(Extracted records begins)

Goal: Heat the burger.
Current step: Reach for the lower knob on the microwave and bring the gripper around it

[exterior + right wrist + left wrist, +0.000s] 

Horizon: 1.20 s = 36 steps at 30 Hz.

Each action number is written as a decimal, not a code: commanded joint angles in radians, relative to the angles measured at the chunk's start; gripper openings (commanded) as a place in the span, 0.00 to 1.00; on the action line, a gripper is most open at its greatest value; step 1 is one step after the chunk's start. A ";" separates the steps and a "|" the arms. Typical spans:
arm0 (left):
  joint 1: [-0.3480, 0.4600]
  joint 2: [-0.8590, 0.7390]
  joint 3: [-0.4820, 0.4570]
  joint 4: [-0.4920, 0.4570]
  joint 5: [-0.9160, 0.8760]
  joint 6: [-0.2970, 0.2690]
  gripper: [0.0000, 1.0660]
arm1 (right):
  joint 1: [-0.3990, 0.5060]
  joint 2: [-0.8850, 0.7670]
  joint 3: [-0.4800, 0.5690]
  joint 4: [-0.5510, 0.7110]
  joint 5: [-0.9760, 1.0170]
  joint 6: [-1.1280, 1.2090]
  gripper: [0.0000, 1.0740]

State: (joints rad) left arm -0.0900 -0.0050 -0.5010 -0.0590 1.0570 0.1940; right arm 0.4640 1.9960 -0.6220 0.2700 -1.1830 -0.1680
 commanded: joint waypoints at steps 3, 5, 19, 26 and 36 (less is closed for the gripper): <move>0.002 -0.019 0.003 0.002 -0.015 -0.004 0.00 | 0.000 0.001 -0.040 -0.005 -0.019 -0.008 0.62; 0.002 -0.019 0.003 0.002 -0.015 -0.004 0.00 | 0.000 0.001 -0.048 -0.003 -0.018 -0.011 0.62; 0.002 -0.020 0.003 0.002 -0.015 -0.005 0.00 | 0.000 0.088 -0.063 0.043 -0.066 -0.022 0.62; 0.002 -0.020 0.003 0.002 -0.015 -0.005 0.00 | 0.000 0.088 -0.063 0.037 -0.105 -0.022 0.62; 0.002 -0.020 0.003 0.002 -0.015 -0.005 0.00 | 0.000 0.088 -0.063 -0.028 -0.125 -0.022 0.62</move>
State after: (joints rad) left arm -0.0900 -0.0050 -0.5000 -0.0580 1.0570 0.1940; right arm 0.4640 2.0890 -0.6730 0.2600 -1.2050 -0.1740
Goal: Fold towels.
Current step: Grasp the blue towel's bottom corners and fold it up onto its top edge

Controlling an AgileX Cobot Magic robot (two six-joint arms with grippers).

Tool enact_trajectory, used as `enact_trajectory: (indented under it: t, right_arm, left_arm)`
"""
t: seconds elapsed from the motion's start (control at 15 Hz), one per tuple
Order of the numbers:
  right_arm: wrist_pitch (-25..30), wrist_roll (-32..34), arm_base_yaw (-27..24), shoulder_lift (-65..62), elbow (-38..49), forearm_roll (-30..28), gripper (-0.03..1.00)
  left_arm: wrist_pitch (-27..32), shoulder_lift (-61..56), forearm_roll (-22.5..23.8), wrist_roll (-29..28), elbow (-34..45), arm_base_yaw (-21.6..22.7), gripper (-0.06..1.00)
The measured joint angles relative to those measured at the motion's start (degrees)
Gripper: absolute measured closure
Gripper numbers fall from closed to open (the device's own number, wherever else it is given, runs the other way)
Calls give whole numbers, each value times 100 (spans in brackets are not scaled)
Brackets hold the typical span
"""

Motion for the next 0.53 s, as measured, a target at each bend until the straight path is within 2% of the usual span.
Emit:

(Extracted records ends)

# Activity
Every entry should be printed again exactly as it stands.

# Final answer
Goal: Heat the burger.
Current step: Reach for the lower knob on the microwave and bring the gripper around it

[exterior + right wrist + left wrist, +0.000s] 

Horizon: 1.20 s = 36 steps at 30 Hz.

Each action number is written as a decimal, not a code: commanded joint angles in radians, relative to the angles measured at the chunk's start; gripper openings (commanded) as a place in the span, 0.00 to 1.00; on the action line, a gripper is most open at its greatest value; step 1 is one step after the chunk's start. A ";" separates the steps and a "|" the arms. Typical spans:
arm0 (left):
  joint 1: [-0.3480, 0.4600]
  joint 2: [-0.8590, 0.7390]
  joint 3: [-0.4820, 0.4570]
  joint 4: [-0.4920, 0.4570]
  joint 5: [-0.9160, 0.8760]
  joint 6: [-0.2970, 0.2690]
  gripper: [0.0000, 1.0660]
arm1 (right):
  joint 1: [-0.3990, 0.5060]
  joint 2: [-0.8850, 0.7670]
  joint 3: [-0.4800, 0.5690]
  joint 4: [-0.5510, 0.7110]
  joint 5: [-0.9760, 1.0170]
  joint 6: [-1.1280, 1.2090]
  gripper: [0.0000, 1.0740]

State: (joints rad) left arm -0.0900 -0.0050 -0.5010 -0.0590 1.0570 0.1940; right arm 0.4640 1.9960 -0.6220 0.2700 -1.1830 -0.1680
 commanded: joint waypoints at steps 3, 5, 19, 26 and 36 (less is closed for the gripper): <move>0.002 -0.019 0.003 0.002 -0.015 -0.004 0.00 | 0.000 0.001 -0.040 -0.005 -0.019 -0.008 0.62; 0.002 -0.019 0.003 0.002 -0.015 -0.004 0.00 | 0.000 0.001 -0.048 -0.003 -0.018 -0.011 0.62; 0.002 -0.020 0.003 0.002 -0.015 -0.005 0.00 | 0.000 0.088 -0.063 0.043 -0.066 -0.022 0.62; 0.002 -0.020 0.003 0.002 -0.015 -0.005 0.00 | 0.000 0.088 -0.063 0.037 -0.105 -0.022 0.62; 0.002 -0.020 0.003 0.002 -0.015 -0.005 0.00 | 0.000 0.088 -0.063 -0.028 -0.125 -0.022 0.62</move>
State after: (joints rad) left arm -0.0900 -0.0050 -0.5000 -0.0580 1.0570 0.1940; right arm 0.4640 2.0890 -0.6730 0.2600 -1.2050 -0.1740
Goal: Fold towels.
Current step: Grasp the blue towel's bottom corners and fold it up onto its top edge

Controlling an AgileX Cobot Magic robot (two six-joint arms with grippers).

Tool enact_trajectory, used as `enact_trajectory: (indented under it: t, right_arm, left_arm)`
"""
t: seconds elapsed from the motion's start (control at 15 Hz), one per tuple
Order of the numbers:
  right_arm: wrist_pitch (-25..30), wrist_roll (-32..34), arm_base_yaw (-27..24), shoulder_lift (-65..62), elbow (-38..49), forearm_roll (-30..28), gripper (-0.03..1.00)
  left_arm: wrist_pitch (-27..32), shoulder_lift (-61..56), forearm_roll (-22.5..23.8), wrist_roll (-29..28), elbow (-34..45), arm_base_yaw (-21.6..22.7), gripper (-0.06..1.00)
The measured joint angles relative to those measured at the motion's start (degrees)
Gripper: absolute measured closure
Gripper numbers fall from closed to open (the device's own number, wherever else it is given, runs the other way)
Calls give whole numbers, each value times 100 (spans in brackets are not scaled)
Brackets hold the typical span
"""

Motion for the next 0.53 s, as measured, a target at each bend until the straight path is within 2% of the usual span.
Emit:

The response to this exercise is finished.